Write out, word for word, the first line of the data below and every line after it through the one containing "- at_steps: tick".

^^^^^^^^^^^^^^^^

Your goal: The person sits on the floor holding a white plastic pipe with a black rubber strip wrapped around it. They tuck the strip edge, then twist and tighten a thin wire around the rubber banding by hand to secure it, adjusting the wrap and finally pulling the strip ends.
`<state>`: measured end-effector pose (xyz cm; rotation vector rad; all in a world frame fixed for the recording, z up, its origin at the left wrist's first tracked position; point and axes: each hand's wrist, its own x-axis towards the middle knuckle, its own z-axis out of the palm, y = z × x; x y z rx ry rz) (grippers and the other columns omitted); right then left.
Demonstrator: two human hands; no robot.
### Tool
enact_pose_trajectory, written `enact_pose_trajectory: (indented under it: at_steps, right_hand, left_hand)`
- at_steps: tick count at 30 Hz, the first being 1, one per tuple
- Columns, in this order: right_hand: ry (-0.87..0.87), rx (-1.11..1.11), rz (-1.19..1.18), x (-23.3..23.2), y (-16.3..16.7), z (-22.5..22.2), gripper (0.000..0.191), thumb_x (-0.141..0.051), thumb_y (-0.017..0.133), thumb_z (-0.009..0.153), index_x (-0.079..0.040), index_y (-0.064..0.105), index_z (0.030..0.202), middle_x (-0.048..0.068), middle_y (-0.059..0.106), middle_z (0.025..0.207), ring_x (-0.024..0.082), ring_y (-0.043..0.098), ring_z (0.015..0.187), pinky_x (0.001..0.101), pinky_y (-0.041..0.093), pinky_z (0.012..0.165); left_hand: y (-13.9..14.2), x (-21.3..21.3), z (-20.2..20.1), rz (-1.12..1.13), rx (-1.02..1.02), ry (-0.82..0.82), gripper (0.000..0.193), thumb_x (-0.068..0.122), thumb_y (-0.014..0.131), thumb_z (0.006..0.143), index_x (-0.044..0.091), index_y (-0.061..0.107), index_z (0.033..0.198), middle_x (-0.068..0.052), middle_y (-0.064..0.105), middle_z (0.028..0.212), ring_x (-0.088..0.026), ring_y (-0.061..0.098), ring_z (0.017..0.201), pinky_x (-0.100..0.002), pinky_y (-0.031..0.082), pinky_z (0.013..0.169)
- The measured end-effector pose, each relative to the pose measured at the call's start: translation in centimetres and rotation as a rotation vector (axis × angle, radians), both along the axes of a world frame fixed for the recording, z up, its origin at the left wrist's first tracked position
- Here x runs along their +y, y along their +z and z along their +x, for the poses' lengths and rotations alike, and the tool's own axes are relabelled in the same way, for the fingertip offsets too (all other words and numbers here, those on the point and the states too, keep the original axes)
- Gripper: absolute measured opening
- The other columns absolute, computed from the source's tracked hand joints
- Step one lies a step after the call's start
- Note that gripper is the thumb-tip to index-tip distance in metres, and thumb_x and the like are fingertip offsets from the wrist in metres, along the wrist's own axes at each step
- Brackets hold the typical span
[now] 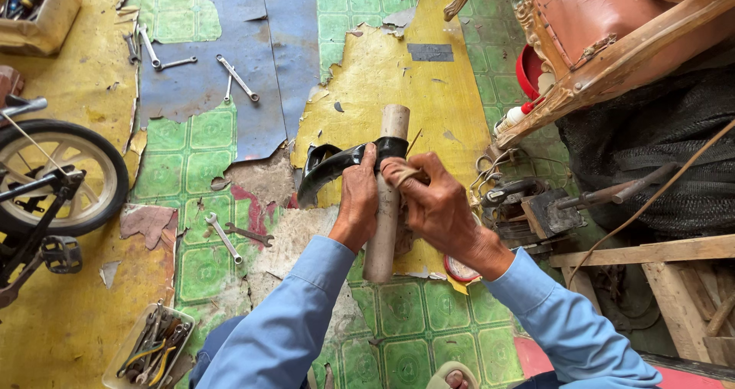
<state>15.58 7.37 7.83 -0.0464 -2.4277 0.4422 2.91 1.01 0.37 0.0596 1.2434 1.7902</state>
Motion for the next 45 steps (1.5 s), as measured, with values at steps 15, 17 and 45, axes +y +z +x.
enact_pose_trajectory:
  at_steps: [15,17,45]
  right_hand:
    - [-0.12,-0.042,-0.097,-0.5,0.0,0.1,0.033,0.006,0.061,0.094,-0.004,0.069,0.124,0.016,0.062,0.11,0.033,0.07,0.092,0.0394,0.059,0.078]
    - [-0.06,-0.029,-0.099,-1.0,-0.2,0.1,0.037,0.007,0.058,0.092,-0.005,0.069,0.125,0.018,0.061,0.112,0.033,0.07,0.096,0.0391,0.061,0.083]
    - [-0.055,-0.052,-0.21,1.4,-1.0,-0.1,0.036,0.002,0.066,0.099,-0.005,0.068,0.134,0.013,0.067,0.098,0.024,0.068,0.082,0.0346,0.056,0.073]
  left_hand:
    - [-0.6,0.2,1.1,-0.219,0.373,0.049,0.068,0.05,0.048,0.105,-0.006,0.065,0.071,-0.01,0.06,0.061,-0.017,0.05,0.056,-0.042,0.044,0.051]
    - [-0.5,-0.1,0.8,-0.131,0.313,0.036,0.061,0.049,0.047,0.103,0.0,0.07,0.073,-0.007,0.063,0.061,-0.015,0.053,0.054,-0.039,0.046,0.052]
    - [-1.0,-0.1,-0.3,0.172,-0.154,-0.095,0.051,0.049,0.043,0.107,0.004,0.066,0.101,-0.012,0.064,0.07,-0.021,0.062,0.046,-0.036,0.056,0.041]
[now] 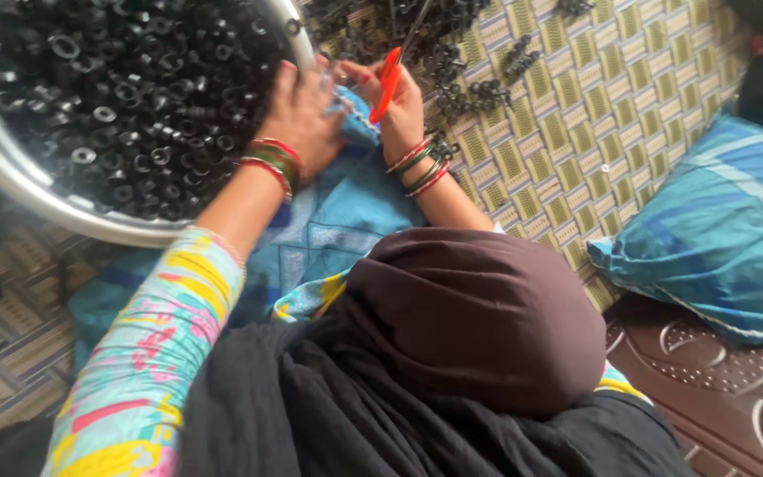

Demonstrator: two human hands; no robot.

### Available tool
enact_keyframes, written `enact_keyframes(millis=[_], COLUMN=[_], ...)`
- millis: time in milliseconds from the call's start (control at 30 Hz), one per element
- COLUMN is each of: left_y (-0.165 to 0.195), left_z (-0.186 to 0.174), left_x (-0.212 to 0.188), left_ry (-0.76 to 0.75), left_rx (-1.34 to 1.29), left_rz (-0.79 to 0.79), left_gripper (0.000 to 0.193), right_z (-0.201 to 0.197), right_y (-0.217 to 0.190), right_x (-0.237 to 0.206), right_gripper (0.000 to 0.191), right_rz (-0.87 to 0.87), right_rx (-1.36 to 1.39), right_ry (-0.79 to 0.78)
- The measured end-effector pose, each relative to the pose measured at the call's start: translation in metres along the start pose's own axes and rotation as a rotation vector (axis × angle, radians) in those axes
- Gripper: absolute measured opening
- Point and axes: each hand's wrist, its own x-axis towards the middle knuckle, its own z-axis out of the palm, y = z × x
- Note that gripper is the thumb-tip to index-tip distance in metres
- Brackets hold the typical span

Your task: The person sits on a mat and uses red-handled scissors to cut small black rubber pieces from a metal bowl. They pick up each piece, snip it, and drop the cut parts into the bowl, repeating this process continuously.

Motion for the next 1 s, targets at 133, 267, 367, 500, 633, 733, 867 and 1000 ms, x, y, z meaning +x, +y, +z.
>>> enact_keyframes(millis=[133,267,367,500,633,733,867,1000], left_y=[-0.044,-0.054,-0.045,-0.025,0.018,0.02,0.02,0.021], left_z=[-0.01,-0.016,-0.017,-0.01,0.019,0.03,0.045,0.063], left_x=[-0.004,-0.003,0.002,-0.008,-0.021,-0.04,-0.088,-0.113], left_ry=[0.222,0.173,0.225,0.376,0.342,0.382,0.339,0.283], left_rx=[0.155,-0.191,-0.32,-0.317,-1.648,-1.871,-1.765,-1.874], left_rz=[-0.154,-0.219,-0.288,-0.35,-0.384,-0.58,-0.571,-0.628], left_gripper=[0.035,0.053,0.067,0.044,0.039,0.03,0.034,0.031], right_z=[-0.011,-0.007,0.0,0.001,0.005,-0.015,-0.085,-0.112], right_y=[-0.006,-0.006,-0.004,-0.001,0.005,0.0,-0.007,0.023], right_x=[-0.008,-0.011,-0.01,-0.012,-0.023,-0.027,-0.059,-0.122], right_gripper=[0.015,0.02,0.023,0.025,0.024,0.053,0.027,0.056], right_rz=[0.054,0.002,0.089,0.17,0.033,-0.075,-0.067,-0.31], right_rx=[-0.215,-0.253,-0.295,-0.264,-0.866,-0.584,-0.649,-1.085], right_ry=[0.057,-0.217,-0.294,-0.247,-0.417,-0.623,0.229,0.304])
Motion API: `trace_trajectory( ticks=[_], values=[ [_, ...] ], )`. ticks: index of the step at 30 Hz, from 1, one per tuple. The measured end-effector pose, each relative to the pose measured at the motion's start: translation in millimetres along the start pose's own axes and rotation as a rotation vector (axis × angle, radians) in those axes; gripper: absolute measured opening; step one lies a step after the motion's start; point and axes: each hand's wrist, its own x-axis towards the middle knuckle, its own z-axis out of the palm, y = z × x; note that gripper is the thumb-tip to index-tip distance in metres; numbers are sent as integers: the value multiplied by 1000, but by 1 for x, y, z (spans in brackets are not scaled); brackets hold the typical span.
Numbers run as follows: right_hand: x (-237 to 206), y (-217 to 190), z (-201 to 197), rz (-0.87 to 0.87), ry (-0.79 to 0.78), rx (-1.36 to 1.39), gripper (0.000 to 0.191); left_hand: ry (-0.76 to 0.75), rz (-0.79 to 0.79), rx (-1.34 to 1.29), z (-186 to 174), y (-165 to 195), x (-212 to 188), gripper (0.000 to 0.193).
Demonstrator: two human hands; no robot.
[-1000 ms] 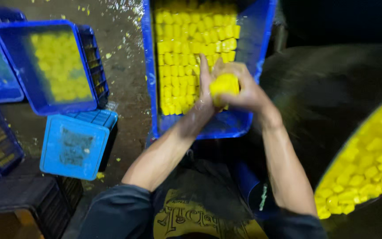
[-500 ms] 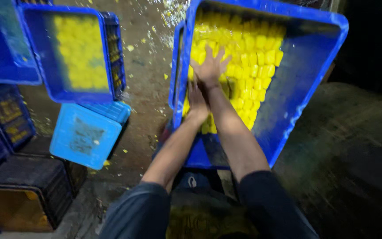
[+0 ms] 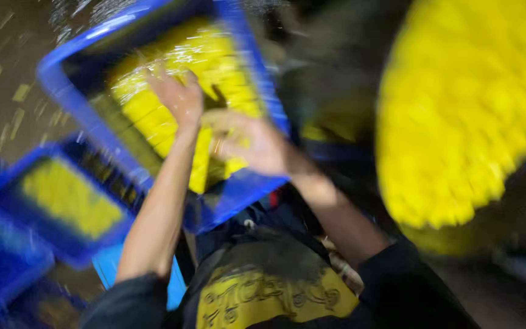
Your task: The person picks yellow tofu blocks one at a time from a large water-filled basin and places them into blue plastic crates, occasionally steadying the basin and adjusting a water pipe that runs over it.
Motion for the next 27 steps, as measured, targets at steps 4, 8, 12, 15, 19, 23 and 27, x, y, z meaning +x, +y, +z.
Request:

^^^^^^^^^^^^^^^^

◆ **Solution to this exercise**
Your goal: The person sits on the floor holding a white plastic pipe with a black rubber strip wrapped around it. They tuck the strip edge, then twist and tighten a thin wire around the rubber banding by hand to secure it, adjusting the wrap and finally pulling the strip ends.
`<state>`: measured end-effector pose (xyz cm; rotation vector rad; all in a world frame fixed for the recording, z up, its origin at the left wrist's first tracked position; point and axes: each hand's wrist, its own x-axis towards the middle knuckle, its own z-axis out of the palm, y = z × x; x y z rx ry rz) (grippers and the other columns omitted); right then left.
Demonstrator: two human hands; no robot.
### Tool
enact_pose_trajectory, written `enact_pose_trajectory: (indented under it: at_steps, right_hand, left_hand)`
- at_steps: tick count at 30 Hz, the first being 1, one per tuple

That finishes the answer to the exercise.